━━ SUPPLIED RECORDS ━━
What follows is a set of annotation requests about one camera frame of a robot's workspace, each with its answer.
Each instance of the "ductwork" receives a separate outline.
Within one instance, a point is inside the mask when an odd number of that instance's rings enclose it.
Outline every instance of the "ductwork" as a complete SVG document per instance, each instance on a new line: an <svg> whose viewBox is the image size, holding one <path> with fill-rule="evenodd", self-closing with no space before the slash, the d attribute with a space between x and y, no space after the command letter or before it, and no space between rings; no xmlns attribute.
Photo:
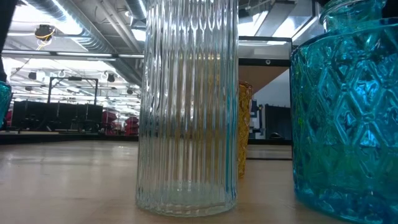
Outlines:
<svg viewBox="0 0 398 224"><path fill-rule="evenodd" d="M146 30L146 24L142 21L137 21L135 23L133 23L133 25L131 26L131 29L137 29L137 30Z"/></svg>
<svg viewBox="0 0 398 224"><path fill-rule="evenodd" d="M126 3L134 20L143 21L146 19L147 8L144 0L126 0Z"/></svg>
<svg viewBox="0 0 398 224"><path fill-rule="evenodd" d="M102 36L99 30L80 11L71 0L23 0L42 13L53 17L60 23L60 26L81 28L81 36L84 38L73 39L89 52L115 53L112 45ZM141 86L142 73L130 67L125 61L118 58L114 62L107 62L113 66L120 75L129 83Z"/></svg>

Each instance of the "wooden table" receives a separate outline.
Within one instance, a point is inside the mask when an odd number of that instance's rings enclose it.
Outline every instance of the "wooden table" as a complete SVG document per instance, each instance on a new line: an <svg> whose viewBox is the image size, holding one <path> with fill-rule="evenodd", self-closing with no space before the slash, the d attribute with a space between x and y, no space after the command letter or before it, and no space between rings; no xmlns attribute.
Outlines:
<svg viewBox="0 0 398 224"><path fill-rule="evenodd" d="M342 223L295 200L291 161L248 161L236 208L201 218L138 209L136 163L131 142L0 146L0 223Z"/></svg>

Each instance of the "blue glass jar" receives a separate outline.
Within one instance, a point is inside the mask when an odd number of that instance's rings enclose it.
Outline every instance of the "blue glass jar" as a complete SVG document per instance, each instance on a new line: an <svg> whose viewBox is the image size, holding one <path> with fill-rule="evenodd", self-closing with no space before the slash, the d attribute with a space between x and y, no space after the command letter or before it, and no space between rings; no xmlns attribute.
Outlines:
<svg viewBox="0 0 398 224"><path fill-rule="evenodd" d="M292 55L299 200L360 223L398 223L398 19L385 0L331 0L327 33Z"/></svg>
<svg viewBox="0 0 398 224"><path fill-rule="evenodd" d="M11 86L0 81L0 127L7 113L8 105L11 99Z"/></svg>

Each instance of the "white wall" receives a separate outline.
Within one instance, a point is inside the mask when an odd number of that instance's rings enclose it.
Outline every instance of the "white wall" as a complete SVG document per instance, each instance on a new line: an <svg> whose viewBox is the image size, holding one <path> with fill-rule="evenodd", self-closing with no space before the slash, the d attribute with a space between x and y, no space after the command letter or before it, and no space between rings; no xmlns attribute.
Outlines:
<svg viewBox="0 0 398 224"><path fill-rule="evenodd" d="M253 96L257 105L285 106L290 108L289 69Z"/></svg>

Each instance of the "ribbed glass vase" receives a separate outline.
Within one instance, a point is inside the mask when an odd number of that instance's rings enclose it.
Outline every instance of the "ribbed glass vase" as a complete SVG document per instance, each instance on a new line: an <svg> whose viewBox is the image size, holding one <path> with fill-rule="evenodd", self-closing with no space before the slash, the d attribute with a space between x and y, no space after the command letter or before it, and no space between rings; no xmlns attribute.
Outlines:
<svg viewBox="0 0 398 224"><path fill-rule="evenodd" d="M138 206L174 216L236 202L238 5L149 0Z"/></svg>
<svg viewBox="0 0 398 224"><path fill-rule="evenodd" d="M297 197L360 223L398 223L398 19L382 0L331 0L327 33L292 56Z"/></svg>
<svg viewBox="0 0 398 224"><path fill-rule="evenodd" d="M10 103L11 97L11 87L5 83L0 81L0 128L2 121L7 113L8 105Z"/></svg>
━━━
__YOUR GOAL__:
The records above, minus their pictures, are to be returned verbatim.

__ANSWER SECTION__:
What follows is a set of annotation requests about one camera frame of a robot's workspace, each with its answer.
Each instance of the "ductwork" receives a separate outline.
Within one instance, a point is inside the mask when an odd number of that instance's rings enclose it.
Outline every instance of the "ductwork" as a complete SVG document per instance, each instance on a new line: an <svg> whose viewBox is the image size, holding one <path> with fill-rule="evenodd", self-closing with no space before the slash, the d attribute with a space between x and y, no space after the command letter or before it, and no space between rings; no xmlns attribute.
Photo:
Outlines:
<svg viewBox="0 0 398 224"><path fill-rule="evenodd" d="M146 30L146 24L142 21L137 21L135 23L133 23L133 25L131 26L131 29L137 29L137 30Z"/></svg>
<svg viewBox="0 0 398 224"><path fill-rule="evenodd" d="M126 3L134 20L143 21L146 19L147 8L144 0L126 0Z"/></svg>
<svg viewBox="0 0 398 224"><path fill-rule="evenodd" d="M102 36L99 30L80 11L71 0L23 0L42 13L53 17L60 23L60 26L81 28L81 36L84 38L73 39L89 52L115 53L112 45ZM141 86L142 73L130 67L125 61L118 58L114 62L107 62L113 66L120 75L129 83Z"/></svg>

Each instance of the "wooden table" receives a separate outline.
Within one instance, a point is inside the mask when an odd number of that instance's rings enclose it.
Outline every instance of the "wooden table" as a complete SVG document per instance, each instance on a new line: an <svg> whose viewBox is the image size, holding one <path> with fill-rule="evenodd", self-closing with no space before the slash, the d attribute with a space between x and y, no space after the command letter or before it, and no space between rings; no xmlns attribute.
Outlines:
<svg viewBox="0 0 398 224"><path fill-rule="evenodd" d="M342 223L295 200L291 161L248 161L236 208L201 218L138 209L136 163L131 142L0 146L0 223Z"/></svg>

Each instance of the "blue glass jar" receives a separate outline.
Within one instance, a point is inside the mask when an odd number of that instance's rings enclose it.
Outline every instance of the "blue glass jar" as a complete SVG document per instance, each instance on a new line: an <svg> whose viewBox is the image size, holding one <path> with fill-rule="evenodd", self-closing with no space before the slash, the d attribute with a space between x and y, no space after the command letter or before it, and no space between rings; no xmlns attribute.
Outlines:
<svg viewBox="0 0 398 224"><path fill-rule="evenodd" d="M292 55L299 200L360 223L398 223L398 19L385 0L331 0L327 33Z"/></svg>
<svg viewBox="0 0 398 224"><path fill-rule="evenodd" d="M11 86L0 81L0 127L7 113L8 105L11 99Z"/></svg>

Each instance of the "white wall" receives a separate outline.
Within one instance, a point is inside the mask when an odd number of that instance's rings enclose it.
Outline every instance of the "white wall" as a complete SVG document per instance, each instance on a new line: an <svg> whose viewBox is the image size, holding one <path> with fill-rule="evenodd", self-closing with no space before the slash, the d attribute with a space between x and y, no space after the command letter or before it, and no space between rings; no xmlns attribute.
Outlines:
<svg viewBox="0 0 398 224"><path fill-rule="evenodd" d="M253 96L257 105L285 106L290 108L289 69Z"/></svg>

Each instance of the "ribbed glass vase" receives a separate outline.
Within one instance, a point is inside the mask when an odd number of that instance's rings enclose it.
Outline every instance of the "ribbed glass vase" as a complete SVG document per instance, each instance on a new line: an <svg> whose viewBox is the image size, holding one <path> with fill-rule="evenodd", self-closing with no space before the slash, the d attribute with a space between x and y, no space after the command letter or before it, and no space between rings; no xmlns attribute.
Outlines:
<svg viewBox="0 0 398 224"><path fill-rule="evenodd" d="M138 206L174 216L236 202L238 5L149 0Z"/></svg>
<svg viewBox="0 0 398 224"><path fill-rule="evenodd" d="M297 197L360 223L398 223L398 19L382 0L331 0L327 33L292 56Z"/></svg>
<svg viewBox="0 0 398 224"><path fill-rule="evenodd" d="M10 103L11 97L11 87L5 83L0 81L0 128L2 121L7 113L8 105Z"/></svg>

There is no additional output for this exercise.